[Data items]
========================
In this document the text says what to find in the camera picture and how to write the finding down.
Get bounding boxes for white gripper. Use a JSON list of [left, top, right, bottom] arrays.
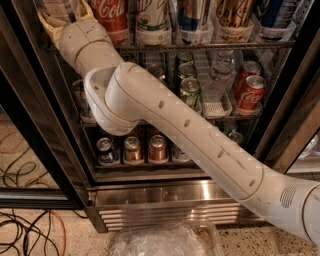
[[37, 0, 111, 67]]

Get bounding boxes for brown tea plastic bottle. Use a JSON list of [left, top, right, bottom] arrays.
[[38, 0, 81, 27]]

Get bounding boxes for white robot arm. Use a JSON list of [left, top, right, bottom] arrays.
[[38, 0, 320, 245]]

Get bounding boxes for red Coca-Cola can top shelf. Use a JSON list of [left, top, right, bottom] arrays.
[[90, 0, 128, 44]]

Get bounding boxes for blue silver can middle shelf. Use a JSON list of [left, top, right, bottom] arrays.
[[72, 79, 90, 117]]

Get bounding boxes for green can middle shelf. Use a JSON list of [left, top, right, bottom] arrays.
[[179, 78, 201, 109]]

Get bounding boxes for green can shelf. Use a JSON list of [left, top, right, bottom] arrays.
[[229, 131, 244, 145], [179, 78, 201, 109]]

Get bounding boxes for blue Pepsi can bottom shelf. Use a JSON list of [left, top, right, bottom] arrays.
[[96, 137, 118, 165]]

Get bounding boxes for gold can bottom shelf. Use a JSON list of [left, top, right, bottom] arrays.
[[124, 136, 142, 162]]

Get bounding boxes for open glass fridge door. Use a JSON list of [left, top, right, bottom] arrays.
[[0, 0, 89, 209]]

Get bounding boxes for red can bottom shelf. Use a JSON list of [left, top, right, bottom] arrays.
[[148, 134, 167, 161]]

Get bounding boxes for clear water bottle middle shelf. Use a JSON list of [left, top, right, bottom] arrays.
[[204, 50, 235, 103]]

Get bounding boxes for green can bottom shelf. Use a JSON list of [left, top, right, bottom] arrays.
[[229, 131, 244, 145]]

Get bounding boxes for white green tall can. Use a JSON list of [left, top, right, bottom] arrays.
[[136, 0, 168, 32]]

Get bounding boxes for blue silver tall can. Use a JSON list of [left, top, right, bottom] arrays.
[[177, 0, 211, 45]]

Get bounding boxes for gold black tall can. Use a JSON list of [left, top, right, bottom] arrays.
[[216, 0, 255, 41]]

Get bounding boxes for red Coca-Cola can rear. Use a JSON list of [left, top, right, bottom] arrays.
[[232, 61, 261, 95]]

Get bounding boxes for red Coca-Cola can front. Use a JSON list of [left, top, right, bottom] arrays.
[[237, 75, 266, 111]]

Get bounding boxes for clear plastic bin with bag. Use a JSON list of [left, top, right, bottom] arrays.
[[108, 220, 225, 256]]

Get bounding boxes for tangled floor cables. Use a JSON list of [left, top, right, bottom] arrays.
[[0, 209, 88, 256]]
========================
Task to complete
Beginning with the line that contains "Get bounding boxes for red can", quote each line exactly through the last line of the entries above, and nothing beyond them.

Output below
Get bounding boxes for red can bottom shelf. Use a JSON list of [left, top, right, bottom] arrays.
[[148, 134, 167, 161]]

Get bounding boxes for clear water bottle middle shelf. Use a JSON list of [left, top, right, bottom] arrays.
[[204, 50, 235, 103]]

Get bounding boxes for green can bottom shelf. Use a JSON list of [left, top, right, bottom] arrays.
[[229, 131, 244, 145]]

Get bounding boxes for white green tall can. Use a JSON list of [left, top, right, bottom] arrays.
[[136, 0, 168, 32]]

Get bounding boxes for blue silver tall can. Use a JSON list of [left, top, right, bottom] arrays.
[[177, 0, 211, 45]]

Get bounding boxes for gold black tall can. Use a JSON list of [left, top, right, bottom] arrays.
[[216, 0, 255, 41]]

Get bounding boxes for red Coca-Cola can rear. Use a JSON list of [left, top, right, bottom] arrays.
[[232, 61, 261, 95]]

Get bounding boxes for red Coca-Cola can front. Use a JSON list of [left, top, right, bottom] arrays.
[[237, 75, 266, 111]]

Get bounding boxes for clear plastic bin with bag. Use a JSON list of [left, top, right, bottom] arrays.
[[108, 220, 225, 256]]

Get bounding boxes for tangled floor cables. Use a JSON list of [left, top, right, bottom] arrays.
[[0, 209, 88, 256]]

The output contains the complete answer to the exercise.